◆ What to produce
Spot each line in the data below containing "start" and copy it.

- - -

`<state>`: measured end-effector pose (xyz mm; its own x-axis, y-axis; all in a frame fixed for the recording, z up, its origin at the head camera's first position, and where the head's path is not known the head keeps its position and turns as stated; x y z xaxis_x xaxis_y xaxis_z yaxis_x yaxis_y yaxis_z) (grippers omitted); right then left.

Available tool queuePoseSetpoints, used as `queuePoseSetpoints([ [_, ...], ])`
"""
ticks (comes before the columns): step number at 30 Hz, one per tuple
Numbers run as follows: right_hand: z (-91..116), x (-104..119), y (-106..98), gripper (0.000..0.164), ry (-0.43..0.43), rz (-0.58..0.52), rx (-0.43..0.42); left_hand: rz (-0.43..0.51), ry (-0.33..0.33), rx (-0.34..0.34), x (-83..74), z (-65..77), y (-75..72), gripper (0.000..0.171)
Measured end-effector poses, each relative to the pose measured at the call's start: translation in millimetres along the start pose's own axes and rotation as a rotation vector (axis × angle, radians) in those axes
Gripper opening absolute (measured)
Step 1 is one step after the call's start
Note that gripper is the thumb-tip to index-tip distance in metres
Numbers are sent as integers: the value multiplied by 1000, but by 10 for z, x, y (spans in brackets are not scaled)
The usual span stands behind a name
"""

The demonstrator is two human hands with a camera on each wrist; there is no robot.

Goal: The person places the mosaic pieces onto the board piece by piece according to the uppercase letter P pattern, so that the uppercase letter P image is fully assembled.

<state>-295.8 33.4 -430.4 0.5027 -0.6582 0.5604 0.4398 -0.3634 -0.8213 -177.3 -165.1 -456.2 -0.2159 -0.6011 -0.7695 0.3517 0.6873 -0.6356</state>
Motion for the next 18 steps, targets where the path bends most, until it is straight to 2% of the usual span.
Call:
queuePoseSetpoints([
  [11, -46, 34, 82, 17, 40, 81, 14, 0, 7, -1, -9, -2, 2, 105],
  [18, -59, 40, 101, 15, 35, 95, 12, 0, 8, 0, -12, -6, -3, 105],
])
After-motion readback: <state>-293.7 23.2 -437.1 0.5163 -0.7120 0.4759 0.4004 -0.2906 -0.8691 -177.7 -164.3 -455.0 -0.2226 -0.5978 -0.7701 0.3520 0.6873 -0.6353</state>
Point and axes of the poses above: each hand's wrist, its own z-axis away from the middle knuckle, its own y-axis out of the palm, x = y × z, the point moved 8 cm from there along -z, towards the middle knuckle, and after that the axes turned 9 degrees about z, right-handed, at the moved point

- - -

◆ Solution below
Measured end-effector poses, each relative to the pose measured at the call's start: translation in millimetres along the start pose's own axes and rotation as a rotation vector (axis × angle, radians) in those axes
Step 1 is one step after the call's start

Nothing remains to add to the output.